Háblase de locos, poetas, dráculas y hombres lobos

LUNARIO

Alberto Hernández

1.-

La luna de estos días es un reflejo en el agua de un ojo. De las estrellas, la espera para verlas cuando la tormenta deje de enumerar su alfabeto de gotas. La luna tiene prontuario en el lado oscuro de su permanencia. La luna es un invento de la tierra. Como flota sobre nuestras cabezas, amaga muchas veces con caernos encima. La detienen las copas más altas de los árboles y el canto exagerado de algunos pájaros. De lo contrario, hace siglos seríamos lunáticos, habitantes de desiertos sin aire.

Los terrícolas solemos mirarla con ojos incrédulos. Pese a los siglos de estar allá arriba, se nos hace difícil entenderla, saberla parte nuestra y a tanta distancia. Muchos dicen que es el cementerio de almas que no tienen cabida en las sombras de la tierra. Otros, que se trata de todos los ojos aumentados de los insectos de otros mundos.

La luna –motivo para poetas y lobos- es el globo de un niño de otra galaxia. Y aunque parezca infantil y falto de seriedad, es simplemente el satélite de nuestro planeta, éste que tenemos como juguete para destrozarlo. Pero así es la cuenta, la que toleramos a la hora de sabernos en la noche y mirar cuanta luna se nos atraviesa.

2.-

No se puede desairar a la luna. Su ojo abierto, el que nos mira sin cesar aun apagado, alimenta la sombra, la hincha, la hace correr hacia nosotros. Vivir de luna es un misterio. Vivir contra ella es una verdad científica: no nombrarla, silencia a quien la olvida. La luna jamás ha existido: es un reflejo de nuestros deseos. Quien crea en ella muere bajo su disco sin conocer el camino que habrá de recorrer. La luna es la mirada de un gato a punto de reventar. La luna pasta al lado de una vaca. Muerde con holgura el agua que lava los bordes de las madrugadas.

Si alguien intenta salirse del poema, la luna le amarga la vida. Su horario, de particular templanza, bate las hojas de los libros y bota las letras. Sin embargo, saberla en la ventana es como desentenderse, nombrarla sin mucho ánimo, revolverle el cabello.

Pero la luna, insiste quien la toca, es un trozo de queso iluminado en la nevera. Es fría, calculadora, lujuriosa, perversa, única. Es sólo luna, y quien es luna, favorece la noche, el impulso de flotar en la sangre galáctica.

3.-

¿Para qué sirve la luna? ¿Con qué se comen sus manchas y mares de arena? Caben otras preguntas: ¿quién la invitó a permanecer sobre nuestros techos? ¿por qué nos espía? De no existir en nuestro cielo, otro la habría puesto sobre la ciudad menos bulliciosa. Pero, nada, la tenemos, nos lleva a todos lados, de noche y de día. Nuestros ojos la atisban y ella se pega del camino que pisamos. Y su luz nos estira en sombra contra el suelo.

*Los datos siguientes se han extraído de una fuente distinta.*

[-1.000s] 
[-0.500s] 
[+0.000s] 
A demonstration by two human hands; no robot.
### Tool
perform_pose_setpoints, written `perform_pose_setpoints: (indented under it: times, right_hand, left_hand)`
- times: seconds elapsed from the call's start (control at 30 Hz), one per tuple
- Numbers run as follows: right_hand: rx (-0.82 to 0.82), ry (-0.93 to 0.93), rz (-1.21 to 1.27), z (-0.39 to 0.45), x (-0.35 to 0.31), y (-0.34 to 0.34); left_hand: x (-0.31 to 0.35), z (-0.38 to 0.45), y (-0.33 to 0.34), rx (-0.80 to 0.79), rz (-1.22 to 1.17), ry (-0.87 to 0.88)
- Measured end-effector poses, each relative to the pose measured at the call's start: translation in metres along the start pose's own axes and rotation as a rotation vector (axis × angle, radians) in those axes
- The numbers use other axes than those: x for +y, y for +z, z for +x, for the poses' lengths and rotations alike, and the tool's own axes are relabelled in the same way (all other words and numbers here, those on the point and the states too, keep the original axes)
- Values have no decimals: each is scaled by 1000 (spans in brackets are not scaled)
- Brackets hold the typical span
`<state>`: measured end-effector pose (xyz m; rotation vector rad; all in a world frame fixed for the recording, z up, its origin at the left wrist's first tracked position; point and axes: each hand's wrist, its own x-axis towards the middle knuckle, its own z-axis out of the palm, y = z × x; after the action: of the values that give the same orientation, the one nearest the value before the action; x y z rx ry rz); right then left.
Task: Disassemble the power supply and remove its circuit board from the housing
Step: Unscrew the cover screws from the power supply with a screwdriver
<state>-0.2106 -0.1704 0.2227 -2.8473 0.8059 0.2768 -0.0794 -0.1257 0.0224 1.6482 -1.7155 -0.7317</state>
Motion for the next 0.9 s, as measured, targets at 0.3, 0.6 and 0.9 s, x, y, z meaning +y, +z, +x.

La luna nos hace varias caras. Los mares saben de sus efectos. ¿Cuándo la luna es nueva o llena  si desde hace siglos nos enseña parte de su acné? ¿Por qué menguante si nunca se acaba? ¿Y creciente, si sabemos que es del mismo tamaño desde que alguien la pegó del infinito con saliva eterna de algún unicornio enfermo?

La luna y su álbum: quien escribe acerca de su permanencia no es más un loco, un lunático, un ido de la tierra. Los que la adoran aúllan y se comen a sus críos. La licantropía nació en la luna con un lobo en los brazos.

La lluvia que la oculta es cómplice de sus desafueros. Que lo digan los asaltantes de camino.

4.-

Un eclipse de luna revela la cara oculta de quienes lo ven. O tratan de verlo. La luna siempre está allí, apagada, sin luz. Nunca ha tenido luz propia: es parasitaria, confiscatoria. La luna vive de luz robada. O prestada. Por eso cuando llega un eclipse, nadie debe asombrarse. Sin el sol la luna no existe. No es nadie. Pobres enamorados, se quedarían con el sol, quemados.

Un eclipse asoma la verdadera cara de la luna. Y si es el sol quien trata de ocultarla, la señora Luna (¿será señorita?) se rebela. Se pone arisca, trata de evadir el cuerpo caliente de su lejano amante. Los dislocados o, mejor, los descocados, asumen que la luna no es más que reflejo, un pedazo de luz prestada, un instante del sol. Pero se equivocan: no hay nada más verdadero que la luna. Que le pregunte al Hombre Lobo, a al Conde Drácula, a los Lunáticos (los locos, pues). Que le pregunten a la savia de los árboles. Al geotropismo negativo. A la piel de algunas doncellas. A la lengua viperina de magos y brujos, tan volcánicos que le tienen miedo al día.

De modo que la Luna es muy poderosa. Alberga nuestras emociones. Hace que veamos el atardecer y el amanecer. Que nos desatemos y volquemos la angustia sobre su inmensa superficie plena de acné juvenil. Pese a que tienes dos caras, la Luna no es hipócrita como algunos que la invocan y le cantan. Quedan por allí algunos poetas tan lunáticos que la odian, la rechazan o la convierten en pésimos versos.

La Luna sirve de mucho: está allí, latente, flotando sobre nuestras cabezas. A diario, de noche, ella nos mira y se hace la loca, para que nos pongamos más orates de lo que estamos, porque hay que decirlo con todas las letras: Gracias a la Luna la locura se aleja, se anuncia y se despide. Ojalá que siga actuando y nos premie con la claridad de su silencio. Porque para locos, los achicharrados por el Sol de este trópico demente.